I can reproduce the problem on a Windows 11 x64 virtual machine with rustc 1.60.0 and Pdfium 105.0.5117.0.

You are right that the underlying problem is the same, although it's not specific to translate(). There are a number of FPDF_* functions that return void rather than any particular return value; the FPDFPageObj_Transform() function used in translate() is one of those, but there are others. The idea is that, after calling these void-returning FPDF_* functions, you then call FPDF_GetLastError() to see if there was any problem with the previous call.

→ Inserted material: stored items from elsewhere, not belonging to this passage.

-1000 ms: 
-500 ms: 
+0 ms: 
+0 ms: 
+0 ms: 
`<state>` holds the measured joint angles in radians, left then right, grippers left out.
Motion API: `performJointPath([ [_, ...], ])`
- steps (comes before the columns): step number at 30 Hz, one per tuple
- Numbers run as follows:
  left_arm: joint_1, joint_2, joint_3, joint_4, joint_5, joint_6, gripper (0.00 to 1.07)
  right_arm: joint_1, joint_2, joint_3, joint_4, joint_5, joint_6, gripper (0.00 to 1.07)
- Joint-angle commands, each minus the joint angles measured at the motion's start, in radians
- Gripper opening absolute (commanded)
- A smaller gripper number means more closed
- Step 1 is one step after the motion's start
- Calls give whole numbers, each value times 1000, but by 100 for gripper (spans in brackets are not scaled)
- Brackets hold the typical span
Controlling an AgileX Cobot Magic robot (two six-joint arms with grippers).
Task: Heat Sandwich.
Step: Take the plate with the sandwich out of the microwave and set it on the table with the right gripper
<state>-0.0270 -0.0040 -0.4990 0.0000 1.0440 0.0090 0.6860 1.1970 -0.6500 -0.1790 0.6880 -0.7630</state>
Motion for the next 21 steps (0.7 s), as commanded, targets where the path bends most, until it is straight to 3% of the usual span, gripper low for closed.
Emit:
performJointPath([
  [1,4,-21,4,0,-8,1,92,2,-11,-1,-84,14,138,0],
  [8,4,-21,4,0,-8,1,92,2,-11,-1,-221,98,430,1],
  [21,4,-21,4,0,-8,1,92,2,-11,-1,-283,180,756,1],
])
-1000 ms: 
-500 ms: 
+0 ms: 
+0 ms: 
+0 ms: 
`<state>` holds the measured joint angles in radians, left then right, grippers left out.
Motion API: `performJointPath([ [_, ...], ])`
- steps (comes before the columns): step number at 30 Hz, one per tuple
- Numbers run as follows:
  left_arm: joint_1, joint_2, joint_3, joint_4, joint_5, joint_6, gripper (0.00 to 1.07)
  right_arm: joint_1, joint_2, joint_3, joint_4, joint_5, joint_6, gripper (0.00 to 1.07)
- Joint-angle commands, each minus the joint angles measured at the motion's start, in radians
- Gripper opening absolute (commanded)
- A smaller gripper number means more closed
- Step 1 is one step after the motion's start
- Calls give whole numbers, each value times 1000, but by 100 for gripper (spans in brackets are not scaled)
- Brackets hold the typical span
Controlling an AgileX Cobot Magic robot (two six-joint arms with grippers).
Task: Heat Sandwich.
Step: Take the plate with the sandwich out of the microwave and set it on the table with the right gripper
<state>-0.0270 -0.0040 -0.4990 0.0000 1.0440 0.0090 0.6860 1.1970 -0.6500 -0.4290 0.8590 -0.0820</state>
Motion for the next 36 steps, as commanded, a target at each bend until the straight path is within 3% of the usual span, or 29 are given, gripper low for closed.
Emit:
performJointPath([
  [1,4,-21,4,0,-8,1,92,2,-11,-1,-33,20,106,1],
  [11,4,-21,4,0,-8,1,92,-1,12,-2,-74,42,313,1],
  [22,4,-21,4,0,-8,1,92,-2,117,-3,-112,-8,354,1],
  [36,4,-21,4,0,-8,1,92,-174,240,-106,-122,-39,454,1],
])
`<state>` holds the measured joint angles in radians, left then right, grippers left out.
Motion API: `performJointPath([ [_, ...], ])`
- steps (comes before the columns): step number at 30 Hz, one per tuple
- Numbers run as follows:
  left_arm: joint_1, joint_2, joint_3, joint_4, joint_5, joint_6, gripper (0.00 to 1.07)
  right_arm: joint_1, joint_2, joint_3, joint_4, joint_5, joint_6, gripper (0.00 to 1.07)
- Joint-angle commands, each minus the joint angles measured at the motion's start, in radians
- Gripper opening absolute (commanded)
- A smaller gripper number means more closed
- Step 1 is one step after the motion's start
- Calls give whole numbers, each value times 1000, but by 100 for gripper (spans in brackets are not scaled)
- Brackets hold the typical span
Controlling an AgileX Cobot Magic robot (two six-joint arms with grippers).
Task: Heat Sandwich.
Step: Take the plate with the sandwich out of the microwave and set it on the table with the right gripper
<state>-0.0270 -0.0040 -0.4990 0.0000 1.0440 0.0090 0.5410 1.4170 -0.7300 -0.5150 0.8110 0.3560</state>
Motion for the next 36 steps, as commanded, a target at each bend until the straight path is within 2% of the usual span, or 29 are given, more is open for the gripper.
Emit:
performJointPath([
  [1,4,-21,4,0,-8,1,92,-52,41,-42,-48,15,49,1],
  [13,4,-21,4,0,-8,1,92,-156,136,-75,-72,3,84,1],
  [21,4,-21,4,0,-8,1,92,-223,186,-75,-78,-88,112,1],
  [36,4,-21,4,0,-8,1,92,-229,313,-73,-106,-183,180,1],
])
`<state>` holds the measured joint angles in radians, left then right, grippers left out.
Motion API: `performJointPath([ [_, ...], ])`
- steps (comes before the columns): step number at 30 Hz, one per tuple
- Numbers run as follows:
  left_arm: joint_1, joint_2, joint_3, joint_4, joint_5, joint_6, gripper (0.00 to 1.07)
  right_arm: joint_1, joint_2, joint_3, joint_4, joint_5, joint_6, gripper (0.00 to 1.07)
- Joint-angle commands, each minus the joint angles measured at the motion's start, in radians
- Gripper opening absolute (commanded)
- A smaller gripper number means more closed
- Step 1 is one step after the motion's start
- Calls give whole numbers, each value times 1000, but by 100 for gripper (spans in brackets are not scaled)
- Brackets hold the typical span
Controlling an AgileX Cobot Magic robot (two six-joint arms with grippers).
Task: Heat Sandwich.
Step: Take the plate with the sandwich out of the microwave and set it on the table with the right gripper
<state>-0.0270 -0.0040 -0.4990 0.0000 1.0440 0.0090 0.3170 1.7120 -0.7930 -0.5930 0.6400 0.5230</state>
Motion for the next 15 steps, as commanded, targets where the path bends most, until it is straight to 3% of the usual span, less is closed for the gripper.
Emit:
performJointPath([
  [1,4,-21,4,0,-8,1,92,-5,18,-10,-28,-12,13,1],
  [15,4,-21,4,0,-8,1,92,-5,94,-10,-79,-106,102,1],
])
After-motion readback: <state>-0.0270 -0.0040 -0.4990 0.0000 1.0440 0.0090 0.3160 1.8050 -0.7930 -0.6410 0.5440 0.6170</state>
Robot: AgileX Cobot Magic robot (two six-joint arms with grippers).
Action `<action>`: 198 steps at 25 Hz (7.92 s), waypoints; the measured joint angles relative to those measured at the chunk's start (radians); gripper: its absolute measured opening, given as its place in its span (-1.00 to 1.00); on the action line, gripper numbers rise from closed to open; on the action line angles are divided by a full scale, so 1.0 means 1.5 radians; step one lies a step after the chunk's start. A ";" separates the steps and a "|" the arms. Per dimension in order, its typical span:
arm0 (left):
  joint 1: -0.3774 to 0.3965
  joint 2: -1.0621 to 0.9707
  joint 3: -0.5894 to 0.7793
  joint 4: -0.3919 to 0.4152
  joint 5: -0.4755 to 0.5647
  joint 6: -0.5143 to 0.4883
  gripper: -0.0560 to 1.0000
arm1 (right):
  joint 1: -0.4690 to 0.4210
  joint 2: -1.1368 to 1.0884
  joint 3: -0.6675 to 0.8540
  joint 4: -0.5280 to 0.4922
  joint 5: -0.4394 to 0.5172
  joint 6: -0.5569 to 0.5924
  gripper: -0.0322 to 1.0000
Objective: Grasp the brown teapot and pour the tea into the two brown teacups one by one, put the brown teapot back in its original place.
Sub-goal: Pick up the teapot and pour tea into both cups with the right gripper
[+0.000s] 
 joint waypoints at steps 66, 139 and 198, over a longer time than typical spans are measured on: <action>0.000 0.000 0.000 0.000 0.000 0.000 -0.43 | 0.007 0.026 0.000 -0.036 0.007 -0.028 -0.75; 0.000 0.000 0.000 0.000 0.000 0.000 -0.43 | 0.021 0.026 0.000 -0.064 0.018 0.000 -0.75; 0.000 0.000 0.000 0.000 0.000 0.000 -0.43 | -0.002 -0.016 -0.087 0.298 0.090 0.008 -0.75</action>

It's these calls to FPDF_GetLastError() that are failing on Windows. If I comment out those calls to FPDF_GetLastError(), the sample works fine and the before.pdf file is created correctly, so there aren't any actual errors occurring, but FPDF_GetLastError() is reporting that there are. Working on it.

ajrcarey commented 2 years ago

On Linux and macOS, a call to FPDF_GetLastError() after a successful operation consistently returns 0 (which is defined in the library as the constant FPDF_ERR_SUCCESS), but on Windows the return value on success is undefined; in my testing, the return value was usually 487. In fairness, the documentation for FPDF_GetLastError() at https://pdfium.googlesource.com/pdfium/+/refs/heads/main/public/fpdfview.h does state that "... if the previous SDK call succeeded, the return value of this function is not defined".

Adjusted PdfiumLibraryBindings::get_pdfium_last_error() in bindings.rs to assume success on an undefined return value rather than failure.

ajrcarey commented 2 years ago

Updated documentation. Bumped crate version to 0.7.5. Published to crates.io.

ajrcarey commented 2 years ago

Please update to crate version 0.7.5 and confirm that the problem persists.

AbdesamedBendjeddou commented 2 years ago

Yes, the problem is fixed! Thank you very much for your work

ajrcarey commented 2 years ago

Excellent. Hopefully this gives you everything you need to complete your project.